Department of Mechanical Engineering, College of Field Engineering and Army Engineering University, PLA, Nanjing, China.
PLoS One. 2022 Aug 25;17(8):e0272666. doi: 10.1371/journal.pone.0272666. eCollection 2022.
With the exploration and development of marine resources, deep learning is more and more widely used in underwater image processing. However, the quality of the original underwater images is so low that traditional semantic segmentation methods obtain poor segmentation results, such as blurred target edges, insufficient segmentation accuracy, and poor regional boundary segmentation effects. To solve these problems, this paper proposes a semantic segmentation method for underwater images. Firstly, the image enhancement based on multi-spatial transformation is performed to improve the quality of the original images, which is not common in other advanced semantic segmentation methods. Then, the densely connected hybrid atrous convolution effectively expands the receptive field and slows down the speed of resolution reduction. Next, the cascaded atrous convolutional spatial pyramid pooling module integrates boundary features of different scales to enrich target details. Finally, the context information aggregation decoder fuses the features of the shallow network and the deep network to extract rich contextual information, which greatly reduces information loss. The proposed method was evaluated on RUIE, HabCam UID, and UIEBD. Compared with the state-of-the-art semantic segmentation algorithms, the proposed method has advantages in segmentation integrity, location accuracy, boundary clarity, and detail in subjective perception. On the objective data, the proposed method achieves the highest MIOU of 68.3 and OA of 79.4, and it has a low resource consumption. Besides, the ablation experiment also verifies the effectiveness of our method.

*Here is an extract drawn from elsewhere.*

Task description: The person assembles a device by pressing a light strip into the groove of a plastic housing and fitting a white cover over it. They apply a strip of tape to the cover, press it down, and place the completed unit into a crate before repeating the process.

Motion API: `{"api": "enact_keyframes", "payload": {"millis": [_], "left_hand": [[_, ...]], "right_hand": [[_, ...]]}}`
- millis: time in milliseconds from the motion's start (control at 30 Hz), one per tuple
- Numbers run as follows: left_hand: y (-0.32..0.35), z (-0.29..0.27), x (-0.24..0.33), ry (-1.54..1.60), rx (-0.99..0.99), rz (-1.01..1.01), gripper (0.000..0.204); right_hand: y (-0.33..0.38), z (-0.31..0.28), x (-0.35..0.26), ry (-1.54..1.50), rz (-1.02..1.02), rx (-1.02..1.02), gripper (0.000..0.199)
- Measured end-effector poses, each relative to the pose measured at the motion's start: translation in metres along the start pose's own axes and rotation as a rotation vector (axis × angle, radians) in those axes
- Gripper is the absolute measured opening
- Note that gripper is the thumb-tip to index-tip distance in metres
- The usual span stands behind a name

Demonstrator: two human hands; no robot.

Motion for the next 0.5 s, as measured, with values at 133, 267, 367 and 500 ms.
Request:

随着海洋资源的开发和利用,深度学习在水下图像处理中得到了越来越广泛的应用。然而,原始水下图像的质量很低,传统的语义分割方法得到的分割结果较差,例如目标边缘模糊、分割精度不足、区域边界分割效果差等。为了解决这些问题,本文提出了一种水下图像语义分割方法。首先,对图像进行基于多空间变换的增强处理,以提高原始图像的质量,这在其他先进的语义分割方法中并不常见。然后,密集连接混合空洞卷积有效地扩大了感受野,减缓了分辨率降低的速度。接下来,级联空洞卷积空间金字塔池化模块集成了不同尺度的边界特征,以丰富目标细节。最后,上下文信息聚合解码器融合浅层网络和深层网络的特征,提取丰富的上下文信息,从而大大减少了信息的丢失。该方法在 RUIE、HabCam UID 和 UIEBD 数据集上进行了评估。与现有的语义分割算法相比,该方法在分割完整性、位置准确性、边界清晰度和细节主观感知方面具有优势。在客观数据上,该方法的 MIOU 最高可达 68.3,OA 最高可达 79.4,资源消耗较低。此外,消融实验也验证了该方法的有效性。